Optical fibres with memory effects and their quantum communication capacities

TL;DR

This paper introduces a model of optical fibres with memory effects, demonstrating that quantum communication is possible over longer distances and higher noise levels than previously thought, by analyzing capacities under memory influence.

Contribution

It provides an exact solution for the quantum capacities of optical fibres with memory effects, challenging the memoryless assumption limitations in quantum communication.

Findings

Quantum capacities are enhanced by memory effects due to cross-talk.

Reliable quantum communication is achievable in noisy regimes with memory effects.
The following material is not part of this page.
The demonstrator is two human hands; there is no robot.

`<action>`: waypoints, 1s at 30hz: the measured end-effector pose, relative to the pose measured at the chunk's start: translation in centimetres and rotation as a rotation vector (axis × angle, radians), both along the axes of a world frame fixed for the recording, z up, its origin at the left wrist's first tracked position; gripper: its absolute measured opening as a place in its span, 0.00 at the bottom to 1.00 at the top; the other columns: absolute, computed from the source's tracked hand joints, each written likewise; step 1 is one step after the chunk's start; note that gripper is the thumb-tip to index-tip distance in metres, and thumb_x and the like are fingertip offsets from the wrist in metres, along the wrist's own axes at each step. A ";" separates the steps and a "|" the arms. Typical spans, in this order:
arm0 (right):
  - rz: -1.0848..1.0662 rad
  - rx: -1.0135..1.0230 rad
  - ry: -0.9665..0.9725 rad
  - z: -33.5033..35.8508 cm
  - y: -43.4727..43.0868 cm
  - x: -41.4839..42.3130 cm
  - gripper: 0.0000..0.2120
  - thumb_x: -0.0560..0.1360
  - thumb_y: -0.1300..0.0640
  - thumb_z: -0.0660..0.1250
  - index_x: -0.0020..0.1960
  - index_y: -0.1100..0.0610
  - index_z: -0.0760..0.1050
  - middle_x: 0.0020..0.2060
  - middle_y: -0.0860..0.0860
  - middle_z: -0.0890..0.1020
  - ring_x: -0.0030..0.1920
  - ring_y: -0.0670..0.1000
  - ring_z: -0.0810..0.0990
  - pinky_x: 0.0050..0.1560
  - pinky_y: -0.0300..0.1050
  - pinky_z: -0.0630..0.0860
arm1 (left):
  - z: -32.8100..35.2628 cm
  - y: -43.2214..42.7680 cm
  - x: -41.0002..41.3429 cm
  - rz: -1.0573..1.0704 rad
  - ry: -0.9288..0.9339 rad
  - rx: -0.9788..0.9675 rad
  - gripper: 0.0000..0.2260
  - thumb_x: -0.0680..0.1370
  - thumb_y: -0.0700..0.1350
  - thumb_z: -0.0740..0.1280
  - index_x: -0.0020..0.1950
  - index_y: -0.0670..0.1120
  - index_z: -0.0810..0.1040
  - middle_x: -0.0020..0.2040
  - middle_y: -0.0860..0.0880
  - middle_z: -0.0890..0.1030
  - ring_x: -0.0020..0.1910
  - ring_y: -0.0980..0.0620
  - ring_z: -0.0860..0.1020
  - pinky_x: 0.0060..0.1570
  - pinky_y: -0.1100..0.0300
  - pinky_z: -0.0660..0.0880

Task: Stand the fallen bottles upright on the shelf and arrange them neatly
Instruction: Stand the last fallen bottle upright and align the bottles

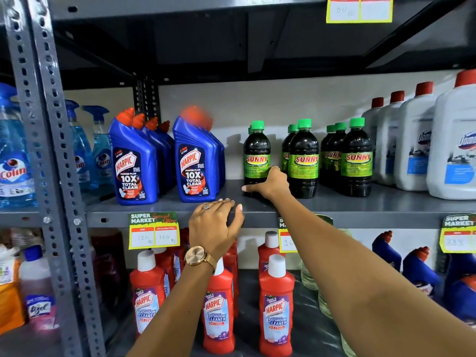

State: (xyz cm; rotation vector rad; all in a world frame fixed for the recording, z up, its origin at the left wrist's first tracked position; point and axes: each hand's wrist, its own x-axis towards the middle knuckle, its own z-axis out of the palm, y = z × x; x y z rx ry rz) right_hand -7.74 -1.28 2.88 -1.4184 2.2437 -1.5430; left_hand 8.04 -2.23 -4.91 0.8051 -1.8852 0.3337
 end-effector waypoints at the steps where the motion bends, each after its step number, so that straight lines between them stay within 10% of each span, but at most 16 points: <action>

Identifies critical time intervals for effective quantum communication.

Abstract

The development of quantum repeaters poses significant challenges in terms of cost and maintenance, prompting the exploration of alternative approaches for achieving long-distance quantum communication. In the absence of quantum repeaters and under the memoryless (iid) approximation, it has been established that some fundamental quantum communication tasks are impossible if the transmissivity of an optical fibre falls below a known critical value, resulting in a severe constraint on the achievable distance for quantum communication. However, if the memoryless assumption does not hold -- e.g. when input signals are separated by a sufficiently short time interval -- the validity of this limitation is put into question. In this paper we introduce a model of optical fibre that can describe memory effects for long transmission lines. We then solve its quantum capacity, two-way quantum capacity, and secret-key capacity exactly. By doing so, we show that -- due to the memory cross-talk between the transmitted signals -- reliable quantum communication is attainable even for highly noisy regimes where it was previously considered impossible. As part of our solution, we find the critical time interval between subsequent signals below which quantum communication, two-way entanglement distribution, and quantum key distribution become achievable.